PDA

View Full Version : Need help coding a word file -> html macro



dutchman191
08-16-2012, 05:29 PM
Hi guys,

I am attempting to make a very simple macro to take a word document and insert appropriate tags around sections of text.

If the text is bolded but does not have any fullstop it gets <h3></h3> tags, if it does have a fullstop at the end it gets <strong></strong> tags.

My code:


Dim textRange As Range

selection.HomeKey wdStory
selection.Find.Font.Bold = True

With selection.Find
Do While .Execute(FindText:="", Forward:=True, _
MatchWildcards:=False, Wrap:=wdFindStop, MatchCase:=False) = True

Set textRange = selection.Range

'If the last char of the range = "." then ...
selection.EndKey Unit:=wdLine
selection.Extend
selection.MoveLeft Unit:=wdCharacter, count:=1

If selection <> "." Then
textRange.InsertBefore "<h3>"
textRange.End = textRange.End - 1
textRange.InsertAfter "</h3>"
selection.Collapse wdCollapseEnd
End If

If selection = "." Then
textRange.InsertBefore "<strong>"
textRange.End = textRange.End - 1
textRange.InsertAfter "</strong>"
textRange.Font.Bold = wdToggle 'Reason I have this line is so when I go to put all the <p> tags in it will surround the strong tags.
selection.Collapse wdCollapseEnd
End If

If selection.Range.Bookmarks.Exists("\EndOfDoc") Then Exit Do

Loop
End With


My problem begins when I loop again, it does not clear the selection properly, selection becomes </h3> and then inf loop. I do not know why it does not search for the next section of bolded text and perform the if test again..

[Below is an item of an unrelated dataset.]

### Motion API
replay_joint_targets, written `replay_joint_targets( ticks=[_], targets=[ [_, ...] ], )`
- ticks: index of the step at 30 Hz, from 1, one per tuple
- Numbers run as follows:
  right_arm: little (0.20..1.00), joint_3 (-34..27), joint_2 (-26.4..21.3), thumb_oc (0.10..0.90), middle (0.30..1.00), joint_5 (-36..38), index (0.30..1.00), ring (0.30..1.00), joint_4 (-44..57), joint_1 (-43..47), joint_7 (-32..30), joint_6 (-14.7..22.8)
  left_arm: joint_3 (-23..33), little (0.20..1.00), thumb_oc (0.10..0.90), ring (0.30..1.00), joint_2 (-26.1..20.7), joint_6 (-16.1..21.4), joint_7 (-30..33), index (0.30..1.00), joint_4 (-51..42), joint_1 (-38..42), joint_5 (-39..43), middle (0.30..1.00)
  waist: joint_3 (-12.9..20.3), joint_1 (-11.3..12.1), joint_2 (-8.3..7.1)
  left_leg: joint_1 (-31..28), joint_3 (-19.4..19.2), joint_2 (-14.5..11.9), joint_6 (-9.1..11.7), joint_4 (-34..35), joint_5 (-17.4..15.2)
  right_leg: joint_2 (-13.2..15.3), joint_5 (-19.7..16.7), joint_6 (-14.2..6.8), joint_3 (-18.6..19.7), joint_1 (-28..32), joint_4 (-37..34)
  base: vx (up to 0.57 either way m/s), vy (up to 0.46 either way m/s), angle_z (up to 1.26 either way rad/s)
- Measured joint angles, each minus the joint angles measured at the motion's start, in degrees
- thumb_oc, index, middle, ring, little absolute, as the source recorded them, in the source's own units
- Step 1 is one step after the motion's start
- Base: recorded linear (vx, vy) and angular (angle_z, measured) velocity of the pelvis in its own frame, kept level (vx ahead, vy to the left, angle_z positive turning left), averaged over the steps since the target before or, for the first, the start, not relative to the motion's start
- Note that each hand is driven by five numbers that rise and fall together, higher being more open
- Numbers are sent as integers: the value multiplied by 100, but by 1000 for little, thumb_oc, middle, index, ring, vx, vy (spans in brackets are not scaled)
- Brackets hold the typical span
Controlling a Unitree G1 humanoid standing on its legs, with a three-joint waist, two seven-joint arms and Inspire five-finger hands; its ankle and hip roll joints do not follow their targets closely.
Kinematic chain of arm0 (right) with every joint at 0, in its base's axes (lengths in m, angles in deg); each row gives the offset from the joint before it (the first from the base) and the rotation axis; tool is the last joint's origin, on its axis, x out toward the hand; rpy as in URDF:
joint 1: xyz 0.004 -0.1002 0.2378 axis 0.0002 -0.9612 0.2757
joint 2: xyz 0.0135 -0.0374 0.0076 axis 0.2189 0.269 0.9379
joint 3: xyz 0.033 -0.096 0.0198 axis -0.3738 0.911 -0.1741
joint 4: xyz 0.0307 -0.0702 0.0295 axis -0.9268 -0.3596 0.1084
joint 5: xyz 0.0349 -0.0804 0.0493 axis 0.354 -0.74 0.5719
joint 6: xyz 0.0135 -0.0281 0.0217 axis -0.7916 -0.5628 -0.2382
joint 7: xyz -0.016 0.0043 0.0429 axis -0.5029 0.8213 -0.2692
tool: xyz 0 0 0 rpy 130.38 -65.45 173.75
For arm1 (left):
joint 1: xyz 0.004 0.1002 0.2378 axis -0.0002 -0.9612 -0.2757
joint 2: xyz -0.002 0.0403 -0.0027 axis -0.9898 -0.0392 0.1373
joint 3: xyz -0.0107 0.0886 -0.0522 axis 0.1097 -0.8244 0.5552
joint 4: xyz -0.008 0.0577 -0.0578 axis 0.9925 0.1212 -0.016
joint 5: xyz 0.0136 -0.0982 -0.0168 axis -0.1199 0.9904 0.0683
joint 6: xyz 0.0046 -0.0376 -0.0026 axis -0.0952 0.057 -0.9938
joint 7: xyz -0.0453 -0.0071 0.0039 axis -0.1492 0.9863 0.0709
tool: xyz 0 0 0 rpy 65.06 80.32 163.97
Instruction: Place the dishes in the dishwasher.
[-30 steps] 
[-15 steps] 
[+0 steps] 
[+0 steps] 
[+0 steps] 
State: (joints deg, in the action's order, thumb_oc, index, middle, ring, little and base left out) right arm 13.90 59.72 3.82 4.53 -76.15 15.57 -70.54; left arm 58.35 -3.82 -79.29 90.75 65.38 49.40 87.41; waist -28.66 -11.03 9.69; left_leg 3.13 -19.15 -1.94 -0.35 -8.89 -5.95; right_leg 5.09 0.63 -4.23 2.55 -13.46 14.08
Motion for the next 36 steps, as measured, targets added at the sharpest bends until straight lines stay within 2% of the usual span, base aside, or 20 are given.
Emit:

Can anyone see any errors?

Example text:

This is a heading

This is a paragraph with some bolded text.

Needs to be:
<h3>This is a heading</h3>

<p>This is a paragraph with some <strong>bolded text.</strong></p>

Cheers for any help.

EDIT: ADDED VBA CODE TAGS - Tommy

dutchman191
08-16-2012, 11:58 PM
UPDATE:

Managed to fix that problem.

Getting an interesting error now:
Dim drange As Range
Dim text As String
Dim lastChar As String

selection.HomeKey wdStory
selection.Find.Font.Bold = True

With selection.Find
Do While .Execute(FindText:="", Forward:=True, _
MatchWildcards:=False, Wrap:=wdFindStop, MatchCase:=False) = True

Set drange = selection.Range

'Store last char of range.

text = Application.selection.text
lastChar = Right(text, 2)


If lastChar <> "." Then
selection.HomeKey unit:=wdStory
With selection.Find
.ClearFormatting
.text = lastChar & "^p"
.Wrap = wdFindContinue
End With

If selection.Find.Execute Then
drange.InsertBefore "<h3>"
drange.End = drange.End - 1
drange.InsertAfter "</h3>"
selection.Collapse collapseEnd
Else
drange.Font.Bold = wdToggle
drange.InsertBefore "<strong>"
drange.End = drange.End - 1
drange.InsertAfter "</strong>"
selection.Collapse collapseEnd
End If

ElseIf lastChar = "." Then
drange.Font.Bold = wdToggle
drange.InsertBefore "<strong>"
drange.End = drange.End - 1
drange.InsertAfter "</strong>"
selection.Collapse collapseEnd
End If

selection.EscapeKey

If selection.Range.Bookmarks.Exists("\EndOfDoc") Then Exit Do

Loop
End With

I am using the last character of the bolded selection as my reference point to either put <strong> or <h3>. I realised that if I had a bolded word in the middle of a sentence my initial logic would make it a h3 regardless.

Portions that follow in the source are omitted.